**EXERCISE OBJECTIVE**
Search the records for the word "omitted". Copy every line where it appears.

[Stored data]
=== Section Start ===
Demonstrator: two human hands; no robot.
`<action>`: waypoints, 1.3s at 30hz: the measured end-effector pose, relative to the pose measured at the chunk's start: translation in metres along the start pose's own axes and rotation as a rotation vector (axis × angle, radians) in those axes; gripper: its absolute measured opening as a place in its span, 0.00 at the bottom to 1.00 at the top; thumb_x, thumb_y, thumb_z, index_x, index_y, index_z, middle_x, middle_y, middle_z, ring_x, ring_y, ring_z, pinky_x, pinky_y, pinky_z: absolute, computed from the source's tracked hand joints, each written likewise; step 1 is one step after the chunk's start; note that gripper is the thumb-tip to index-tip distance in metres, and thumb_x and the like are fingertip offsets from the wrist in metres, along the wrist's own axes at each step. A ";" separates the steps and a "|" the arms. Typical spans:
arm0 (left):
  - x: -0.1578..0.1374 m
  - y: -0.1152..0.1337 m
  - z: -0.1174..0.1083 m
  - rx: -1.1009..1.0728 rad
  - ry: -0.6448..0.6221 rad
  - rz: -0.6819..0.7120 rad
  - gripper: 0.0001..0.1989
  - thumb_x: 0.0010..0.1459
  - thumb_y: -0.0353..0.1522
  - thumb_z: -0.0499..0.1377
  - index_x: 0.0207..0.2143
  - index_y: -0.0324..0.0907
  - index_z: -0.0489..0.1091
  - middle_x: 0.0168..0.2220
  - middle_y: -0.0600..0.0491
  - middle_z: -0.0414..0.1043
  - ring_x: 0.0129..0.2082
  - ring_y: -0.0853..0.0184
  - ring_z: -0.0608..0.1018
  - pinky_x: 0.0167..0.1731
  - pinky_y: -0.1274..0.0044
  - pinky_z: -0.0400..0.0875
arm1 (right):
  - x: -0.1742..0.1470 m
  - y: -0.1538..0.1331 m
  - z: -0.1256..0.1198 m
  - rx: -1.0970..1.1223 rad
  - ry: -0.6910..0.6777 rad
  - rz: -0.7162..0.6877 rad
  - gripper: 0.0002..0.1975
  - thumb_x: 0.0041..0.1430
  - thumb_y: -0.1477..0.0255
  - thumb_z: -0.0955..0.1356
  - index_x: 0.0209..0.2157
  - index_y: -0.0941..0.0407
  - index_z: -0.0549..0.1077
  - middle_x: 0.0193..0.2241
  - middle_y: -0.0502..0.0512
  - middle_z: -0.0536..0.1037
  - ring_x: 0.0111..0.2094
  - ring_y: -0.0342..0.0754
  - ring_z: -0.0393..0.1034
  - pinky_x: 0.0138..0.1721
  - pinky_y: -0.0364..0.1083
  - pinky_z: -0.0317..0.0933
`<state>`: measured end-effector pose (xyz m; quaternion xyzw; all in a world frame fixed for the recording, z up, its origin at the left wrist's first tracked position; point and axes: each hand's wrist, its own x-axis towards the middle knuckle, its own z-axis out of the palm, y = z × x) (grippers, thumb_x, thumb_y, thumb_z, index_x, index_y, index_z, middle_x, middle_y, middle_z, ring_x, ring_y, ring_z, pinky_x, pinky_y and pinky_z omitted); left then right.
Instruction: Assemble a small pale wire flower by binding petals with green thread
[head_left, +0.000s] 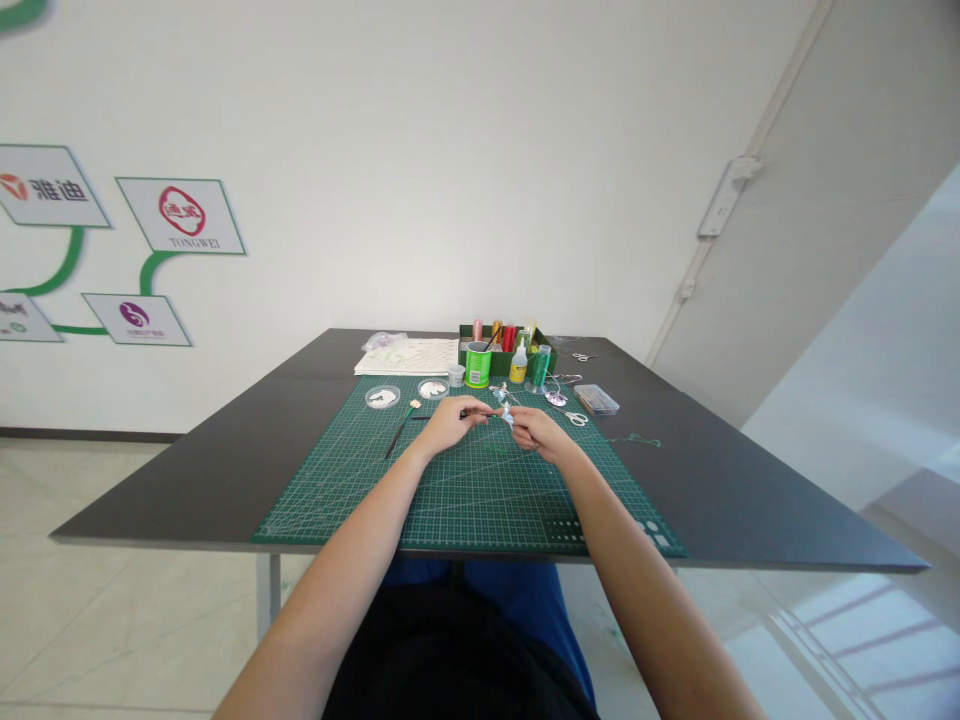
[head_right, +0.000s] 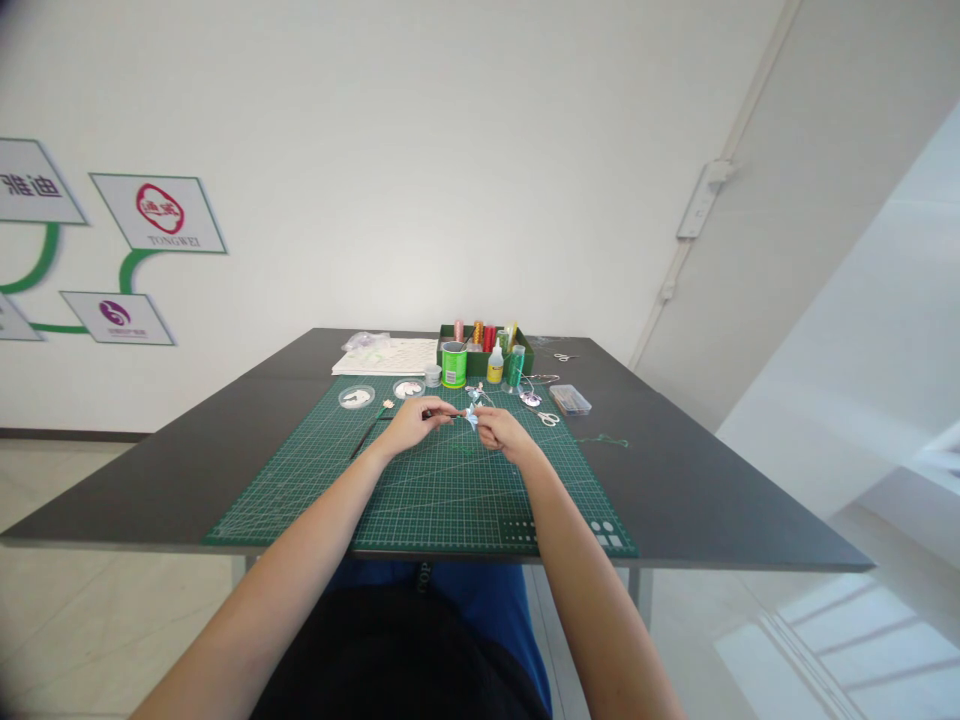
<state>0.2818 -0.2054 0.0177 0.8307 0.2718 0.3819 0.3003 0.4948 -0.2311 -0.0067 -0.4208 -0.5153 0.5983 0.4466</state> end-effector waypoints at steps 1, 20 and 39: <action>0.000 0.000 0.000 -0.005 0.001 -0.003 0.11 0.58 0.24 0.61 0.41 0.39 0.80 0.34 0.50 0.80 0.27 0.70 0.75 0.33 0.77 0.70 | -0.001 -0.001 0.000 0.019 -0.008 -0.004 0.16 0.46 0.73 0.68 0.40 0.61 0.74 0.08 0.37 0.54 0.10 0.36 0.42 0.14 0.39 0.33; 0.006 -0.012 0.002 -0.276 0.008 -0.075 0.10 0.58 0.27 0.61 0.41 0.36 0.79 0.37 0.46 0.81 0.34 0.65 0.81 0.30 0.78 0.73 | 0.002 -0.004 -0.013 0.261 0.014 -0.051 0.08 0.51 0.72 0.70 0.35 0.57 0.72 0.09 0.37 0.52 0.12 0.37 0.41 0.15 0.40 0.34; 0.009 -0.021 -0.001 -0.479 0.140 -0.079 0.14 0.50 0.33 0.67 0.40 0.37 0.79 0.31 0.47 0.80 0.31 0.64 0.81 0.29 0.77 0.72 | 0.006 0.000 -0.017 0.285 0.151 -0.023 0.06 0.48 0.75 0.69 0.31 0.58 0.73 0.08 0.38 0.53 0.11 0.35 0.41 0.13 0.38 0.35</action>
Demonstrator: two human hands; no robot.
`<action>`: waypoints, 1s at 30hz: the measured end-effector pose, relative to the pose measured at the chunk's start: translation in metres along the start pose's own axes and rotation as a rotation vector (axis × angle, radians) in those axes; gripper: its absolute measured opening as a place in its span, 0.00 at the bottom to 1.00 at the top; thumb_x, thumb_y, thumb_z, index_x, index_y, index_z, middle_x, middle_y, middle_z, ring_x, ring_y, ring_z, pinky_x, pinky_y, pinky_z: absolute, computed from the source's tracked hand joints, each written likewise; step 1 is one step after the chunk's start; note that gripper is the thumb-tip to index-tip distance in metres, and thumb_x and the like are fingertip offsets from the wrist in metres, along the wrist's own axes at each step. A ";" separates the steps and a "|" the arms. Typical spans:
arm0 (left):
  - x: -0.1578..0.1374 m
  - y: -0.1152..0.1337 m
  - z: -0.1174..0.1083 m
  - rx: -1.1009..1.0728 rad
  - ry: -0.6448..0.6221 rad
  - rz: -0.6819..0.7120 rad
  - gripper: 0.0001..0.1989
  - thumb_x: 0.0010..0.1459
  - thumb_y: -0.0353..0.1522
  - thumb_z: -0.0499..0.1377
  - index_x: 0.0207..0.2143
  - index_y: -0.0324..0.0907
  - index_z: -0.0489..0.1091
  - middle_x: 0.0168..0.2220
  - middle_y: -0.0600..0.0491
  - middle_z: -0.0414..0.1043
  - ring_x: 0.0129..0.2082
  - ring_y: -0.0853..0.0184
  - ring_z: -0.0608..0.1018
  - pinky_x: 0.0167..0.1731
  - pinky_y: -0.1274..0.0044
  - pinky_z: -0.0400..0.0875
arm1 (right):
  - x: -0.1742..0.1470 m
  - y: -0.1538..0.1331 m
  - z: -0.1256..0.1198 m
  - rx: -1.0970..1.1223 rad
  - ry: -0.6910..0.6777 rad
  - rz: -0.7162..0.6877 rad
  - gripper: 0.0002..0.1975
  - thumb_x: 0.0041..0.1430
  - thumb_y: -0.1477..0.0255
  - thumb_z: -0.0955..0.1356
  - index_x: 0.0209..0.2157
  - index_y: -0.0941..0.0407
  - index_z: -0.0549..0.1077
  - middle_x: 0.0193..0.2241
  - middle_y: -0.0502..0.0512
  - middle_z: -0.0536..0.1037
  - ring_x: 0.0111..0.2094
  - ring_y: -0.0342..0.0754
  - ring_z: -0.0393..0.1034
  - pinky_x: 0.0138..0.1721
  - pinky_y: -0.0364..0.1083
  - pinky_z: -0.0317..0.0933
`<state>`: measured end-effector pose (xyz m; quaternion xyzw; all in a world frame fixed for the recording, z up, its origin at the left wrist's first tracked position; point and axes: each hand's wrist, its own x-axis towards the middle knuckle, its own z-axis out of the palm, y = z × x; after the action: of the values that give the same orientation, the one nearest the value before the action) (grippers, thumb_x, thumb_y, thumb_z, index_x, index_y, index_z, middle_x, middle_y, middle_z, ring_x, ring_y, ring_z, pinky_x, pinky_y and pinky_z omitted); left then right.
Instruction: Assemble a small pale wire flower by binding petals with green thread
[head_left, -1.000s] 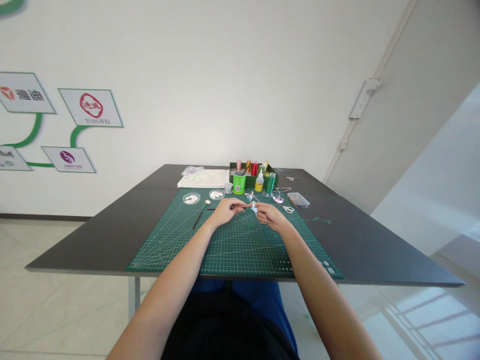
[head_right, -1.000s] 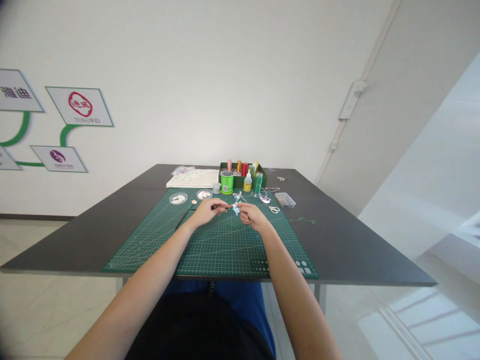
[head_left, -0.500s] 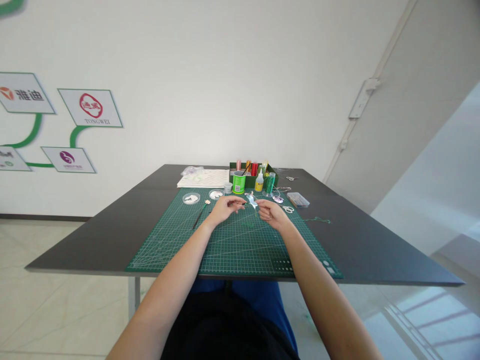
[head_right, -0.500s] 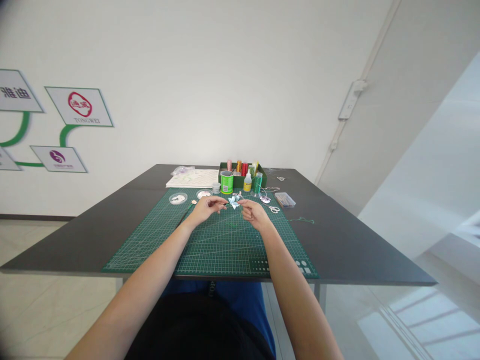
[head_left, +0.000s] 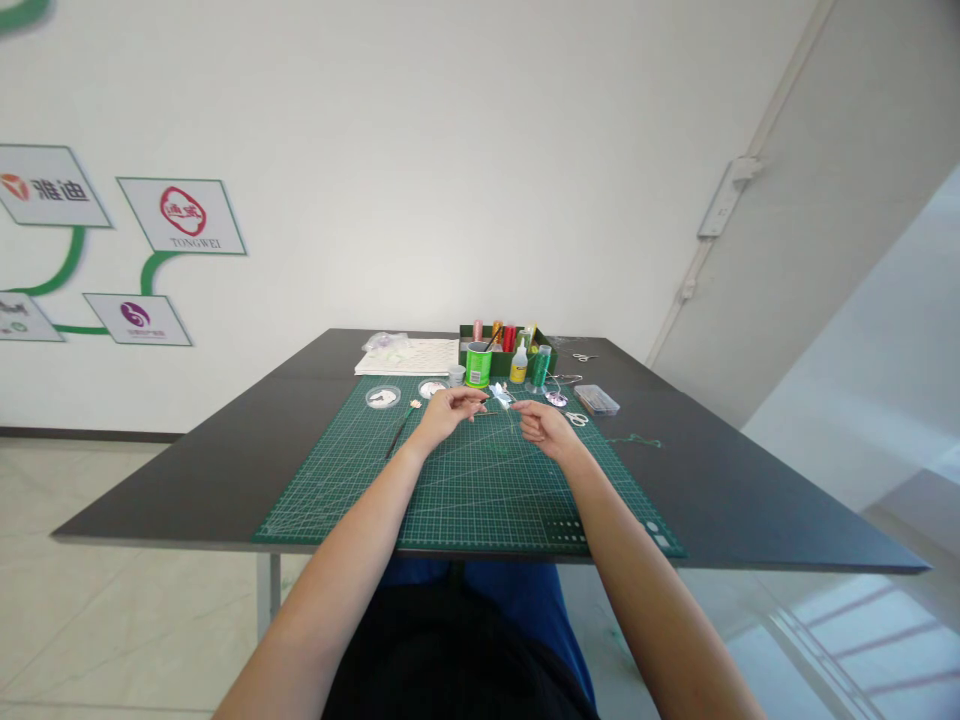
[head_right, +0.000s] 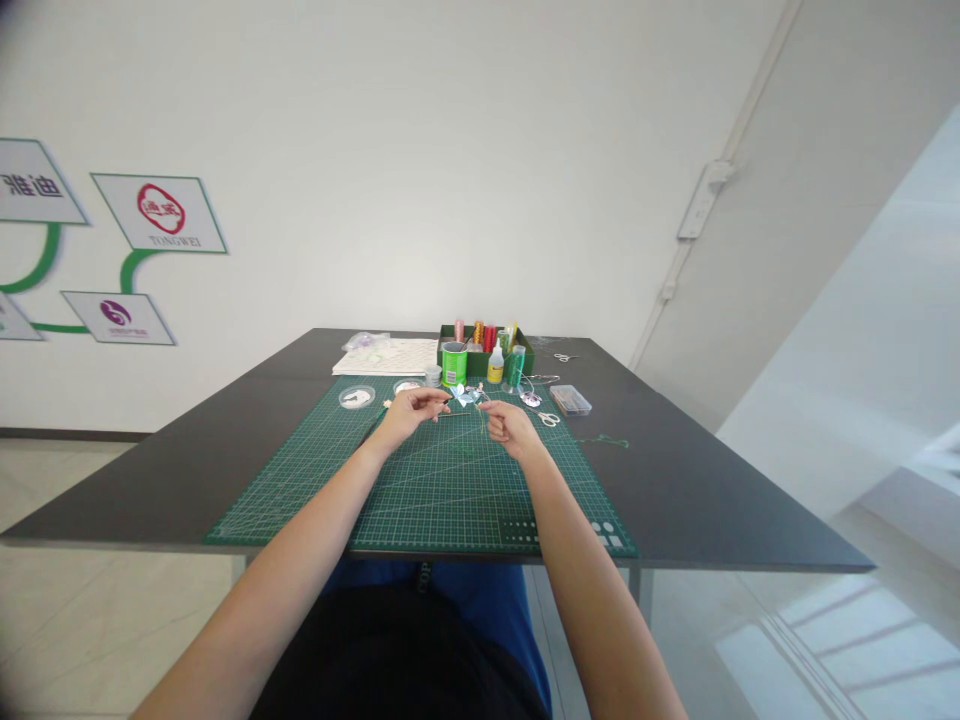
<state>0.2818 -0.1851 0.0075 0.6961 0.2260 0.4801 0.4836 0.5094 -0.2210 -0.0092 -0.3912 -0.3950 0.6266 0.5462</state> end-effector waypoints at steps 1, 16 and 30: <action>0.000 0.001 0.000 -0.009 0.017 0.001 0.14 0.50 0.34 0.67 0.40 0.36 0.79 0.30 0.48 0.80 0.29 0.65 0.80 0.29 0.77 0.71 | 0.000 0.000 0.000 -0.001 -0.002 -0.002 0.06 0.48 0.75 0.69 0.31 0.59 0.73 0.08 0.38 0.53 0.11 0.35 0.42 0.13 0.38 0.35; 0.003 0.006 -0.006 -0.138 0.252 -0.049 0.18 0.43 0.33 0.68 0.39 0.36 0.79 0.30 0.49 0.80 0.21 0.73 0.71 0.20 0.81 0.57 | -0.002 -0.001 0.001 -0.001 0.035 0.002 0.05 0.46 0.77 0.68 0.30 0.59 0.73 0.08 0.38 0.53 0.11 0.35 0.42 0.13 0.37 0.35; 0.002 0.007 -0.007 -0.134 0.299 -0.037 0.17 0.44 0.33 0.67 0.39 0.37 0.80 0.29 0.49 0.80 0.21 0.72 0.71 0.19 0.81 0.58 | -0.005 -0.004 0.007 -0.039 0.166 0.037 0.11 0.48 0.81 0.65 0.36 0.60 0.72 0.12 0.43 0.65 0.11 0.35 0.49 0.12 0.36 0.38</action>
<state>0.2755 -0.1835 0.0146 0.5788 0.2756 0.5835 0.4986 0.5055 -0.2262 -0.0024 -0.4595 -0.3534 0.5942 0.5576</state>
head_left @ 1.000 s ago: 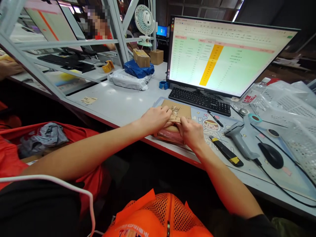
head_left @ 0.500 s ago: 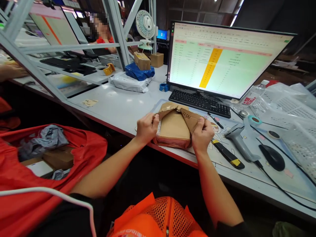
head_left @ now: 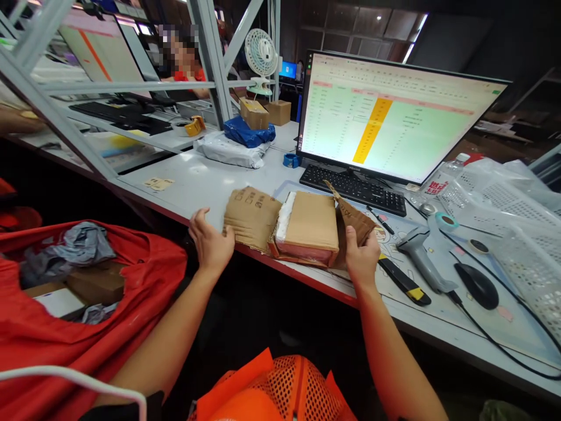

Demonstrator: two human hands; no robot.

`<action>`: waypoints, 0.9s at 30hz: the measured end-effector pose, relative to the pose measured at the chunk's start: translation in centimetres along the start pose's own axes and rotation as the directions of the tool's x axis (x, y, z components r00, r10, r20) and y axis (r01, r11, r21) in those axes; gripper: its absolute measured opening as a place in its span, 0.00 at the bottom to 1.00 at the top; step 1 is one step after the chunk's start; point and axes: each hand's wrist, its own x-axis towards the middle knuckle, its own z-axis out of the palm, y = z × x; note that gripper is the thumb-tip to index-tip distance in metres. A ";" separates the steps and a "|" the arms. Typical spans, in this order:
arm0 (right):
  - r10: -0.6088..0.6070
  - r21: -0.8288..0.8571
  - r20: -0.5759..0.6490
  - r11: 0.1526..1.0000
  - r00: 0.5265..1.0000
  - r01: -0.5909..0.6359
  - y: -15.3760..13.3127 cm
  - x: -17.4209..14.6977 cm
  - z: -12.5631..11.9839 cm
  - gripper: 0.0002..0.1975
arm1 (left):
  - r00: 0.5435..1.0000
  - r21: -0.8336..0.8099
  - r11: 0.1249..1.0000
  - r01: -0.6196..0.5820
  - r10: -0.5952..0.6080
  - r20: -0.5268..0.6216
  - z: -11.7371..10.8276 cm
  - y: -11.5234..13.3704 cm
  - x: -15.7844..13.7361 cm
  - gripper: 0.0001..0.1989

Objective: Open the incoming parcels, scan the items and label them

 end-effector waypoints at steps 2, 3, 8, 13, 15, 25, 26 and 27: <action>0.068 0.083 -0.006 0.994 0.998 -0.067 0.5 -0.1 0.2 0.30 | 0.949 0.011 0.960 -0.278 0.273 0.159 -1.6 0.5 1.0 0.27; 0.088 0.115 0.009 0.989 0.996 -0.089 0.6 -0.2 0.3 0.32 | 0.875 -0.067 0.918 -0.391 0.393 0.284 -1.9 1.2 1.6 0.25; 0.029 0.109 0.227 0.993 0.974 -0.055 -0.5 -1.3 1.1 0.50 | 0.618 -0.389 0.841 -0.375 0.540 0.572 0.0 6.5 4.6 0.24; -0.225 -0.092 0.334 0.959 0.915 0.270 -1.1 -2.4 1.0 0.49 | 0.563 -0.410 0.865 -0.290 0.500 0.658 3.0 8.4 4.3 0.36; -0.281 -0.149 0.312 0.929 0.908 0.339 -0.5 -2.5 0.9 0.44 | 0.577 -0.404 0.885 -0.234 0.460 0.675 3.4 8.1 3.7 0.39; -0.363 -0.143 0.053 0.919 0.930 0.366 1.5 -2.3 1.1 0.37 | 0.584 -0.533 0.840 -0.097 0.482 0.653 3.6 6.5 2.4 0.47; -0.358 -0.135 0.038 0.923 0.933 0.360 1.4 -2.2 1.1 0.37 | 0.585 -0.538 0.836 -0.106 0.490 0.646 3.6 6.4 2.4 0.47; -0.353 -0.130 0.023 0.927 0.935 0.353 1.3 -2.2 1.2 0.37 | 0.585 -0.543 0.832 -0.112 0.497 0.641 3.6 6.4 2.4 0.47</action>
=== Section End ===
**ANSWER TO THIS TASK**
`<state>`: measured end-effector pose (xyz m; quaternion xyzw; all in a world frame fixed for the recording, z up, its origin at the left wrist's first tracked position; point and axes: each hand's wrist, its own x-axis towards the middle knuckle, its own z-axis out of the palm, y = z × x) (grippers, thumb_x, thumb_y, thumb_z, index_x, index_y, index_z, middle_x, middle_y, middle_z, ring_x, ring_y, ring_z, pinky_x, pinky_y and pinky_z omitted); left then right.
`<state>`: measured end-effector pose (xyz m; quaternion xyzw; all in a world frame fixed for the recording, z up, its origin at the left wrist's first tracked position; point and axes: each hand's wrist, its own x-axis towards the middle knuckle, its own z-axis out of the palm, y = z × x; after the action: of the values that give the same orientation, the one nearest the value before the action) (grippers, thumb_x, thumb_y, thumb_z, index_x, index_y, index_z, middle_x, middle_y, middle_z, ring_x, ring_y, ring_z, pinky_x, pinky_y and pinky_z omitted); left then right.

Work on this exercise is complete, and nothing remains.